Another interesting new feature of the CLR 4 comes from the Garbage collection team. On this version, they are adding some performance enhancements on the memory allocation process. The feature is commonly called “Background GC”. But what does it actually mean?
As applications are starting to consume more memory and some of them moving to wider memory spaces under 64bits processes we have started to see some latency issues while allocating memory when the full GC is running. As you may remember, for workstation version of the CLR we use a concurrent GC. This means that the GC thread will run in parallel without blocking the application execution (well, we try to minimize the blocking time). This thread will scan Gen 2 in order to mark dead objects. This operation can take some time if the memory allocation is quite large and this prevents ephemeral collections while is running. Ok, now you may be asking what does it mean?, let me explain it with some graphics.

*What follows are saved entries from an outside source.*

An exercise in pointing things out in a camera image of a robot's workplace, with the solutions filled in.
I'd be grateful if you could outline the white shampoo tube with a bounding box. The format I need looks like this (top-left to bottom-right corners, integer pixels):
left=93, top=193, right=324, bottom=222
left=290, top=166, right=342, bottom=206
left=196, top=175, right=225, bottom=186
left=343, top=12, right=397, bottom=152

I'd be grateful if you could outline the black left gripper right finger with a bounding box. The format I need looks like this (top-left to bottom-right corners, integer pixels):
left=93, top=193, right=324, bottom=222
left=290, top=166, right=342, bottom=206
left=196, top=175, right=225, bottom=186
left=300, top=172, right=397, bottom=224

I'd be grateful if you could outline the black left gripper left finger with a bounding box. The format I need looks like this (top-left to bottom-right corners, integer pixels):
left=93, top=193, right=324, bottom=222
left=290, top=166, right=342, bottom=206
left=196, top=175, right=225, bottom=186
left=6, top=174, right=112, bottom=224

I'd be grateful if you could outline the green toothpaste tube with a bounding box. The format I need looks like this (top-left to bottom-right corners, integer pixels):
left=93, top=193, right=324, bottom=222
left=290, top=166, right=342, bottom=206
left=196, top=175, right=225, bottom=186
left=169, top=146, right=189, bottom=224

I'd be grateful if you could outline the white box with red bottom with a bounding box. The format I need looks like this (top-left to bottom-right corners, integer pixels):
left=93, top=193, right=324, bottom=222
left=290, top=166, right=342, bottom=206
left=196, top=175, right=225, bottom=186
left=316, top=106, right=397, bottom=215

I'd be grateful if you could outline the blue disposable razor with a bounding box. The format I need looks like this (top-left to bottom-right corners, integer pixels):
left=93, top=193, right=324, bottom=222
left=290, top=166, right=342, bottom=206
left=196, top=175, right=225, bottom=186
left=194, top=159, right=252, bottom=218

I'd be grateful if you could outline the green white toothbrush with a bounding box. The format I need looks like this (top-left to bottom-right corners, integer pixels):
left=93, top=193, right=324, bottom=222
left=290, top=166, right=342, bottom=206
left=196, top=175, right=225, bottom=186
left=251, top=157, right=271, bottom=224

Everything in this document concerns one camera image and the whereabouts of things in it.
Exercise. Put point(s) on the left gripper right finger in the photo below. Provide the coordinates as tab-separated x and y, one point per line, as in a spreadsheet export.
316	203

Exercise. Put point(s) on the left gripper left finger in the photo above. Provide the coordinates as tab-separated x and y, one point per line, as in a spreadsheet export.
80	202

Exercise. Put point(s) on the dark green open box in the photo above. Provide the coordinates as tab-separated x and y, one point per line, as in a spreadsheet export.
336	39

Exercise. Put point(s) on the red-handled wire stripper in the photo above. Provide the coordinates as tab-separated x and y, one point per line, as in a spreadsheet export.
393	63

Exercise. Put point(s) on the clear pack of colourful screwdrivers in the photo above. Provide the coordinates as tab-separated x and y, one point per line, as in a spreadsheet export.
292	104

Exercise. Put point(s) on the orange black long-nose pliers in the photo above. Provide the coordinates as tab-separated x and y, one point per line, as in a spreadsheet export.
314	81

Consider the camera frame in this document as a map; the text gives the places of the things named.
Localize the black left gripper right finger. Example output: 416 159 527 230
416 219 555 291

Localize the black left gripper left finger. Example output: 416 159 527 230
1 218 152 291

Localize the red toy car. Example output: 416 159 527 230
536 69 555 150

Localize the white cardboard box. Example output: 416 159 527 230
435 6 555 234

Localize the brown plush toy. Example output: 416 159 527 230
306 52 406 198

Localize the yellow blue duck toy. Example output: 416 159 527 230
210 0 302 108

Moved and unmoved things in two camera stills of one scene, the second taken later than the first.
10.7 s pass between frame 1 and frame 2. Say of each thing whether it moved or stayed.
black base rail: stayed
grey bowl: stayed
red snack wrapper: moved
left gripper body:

Let’s analyze how the current concurrency GC works and the scenario that we are improving:
Now, our application needs to perform a full GC, for this it will scan Generation 2 and try to mark the dead objects as free objects. This is executed by the GC thread, the simplified steps that it will take are the following ones:
1) It will start marking the objects, checking the stacks and the GC roots. This operation will allow further allocations, this means that your application may create a new object and this will be allocated in generation 0.
2) Now there are further allocations that the GC needs to suspend the EE (Execution engine) and this will stop all threads on your application. At this stage no allocation is allowed and your application may suffer some latency.
3) The EE is resumed in order to continue working on the heap and other bits and pieces that the GC needs to handle; at this stage the allocation is allowed. But what happen if our ephemeral segment is full while this collection happens?
4) At this stage the ephemeral collection cannot swap segments and the allocation will be delayed, adding latency to your application.
As you can see, the problem is that a single GC thread cannot cope with those two operations at the same time. The current ephemeral segment is 16mb (note that this may change in the future so don’t relay on this value!). This means that you can only allocate up to 16mb or whatever is available at the time of allocation, and as you have seen on the example this space may run out before the GC collection finishes! I hope now you understand why we don’t recommend you to call GC.Collect() without a good reason J.
Ok, now let me introduce you to the background GC. This model has been optimized to reduce the latency introduced by the scenario described above. The solution came from the idea of creating a background GC that works as it has described above and a foreground GC that will be only triggered when the ephemeral segment needs to be collected while performing a generation 2 collection.
Now, if we repeat the scenario above and we try to allocate memory on the ephemeral segment while the background GC is marking the foreground GC will execute an ephemeral collection:
The ephemeral foreground thread will mark the dead objects and will swap segments (as this is more efficient rather than copying the objects to generation 2. The ephemeral segment with the free and allocated objects becomes a generation 2 segment.
As you can see now the allocation is allowed and your application will not need to wait for the full GC to finish before allowing you the allocation.
Note that this enhancement is only available on workstation, as the server version is a blocking GC per core and we didn’t have enough time to port these enhancements into it, but is definitely in our plans in the near future. We have tested this solution in 64 cores but our future objective is to hit the 128 core mark as the SQL team has provenJ.
I hope this blog post makes a bit clearer how the GC works and what kind of enhancements we are including in .NET 4.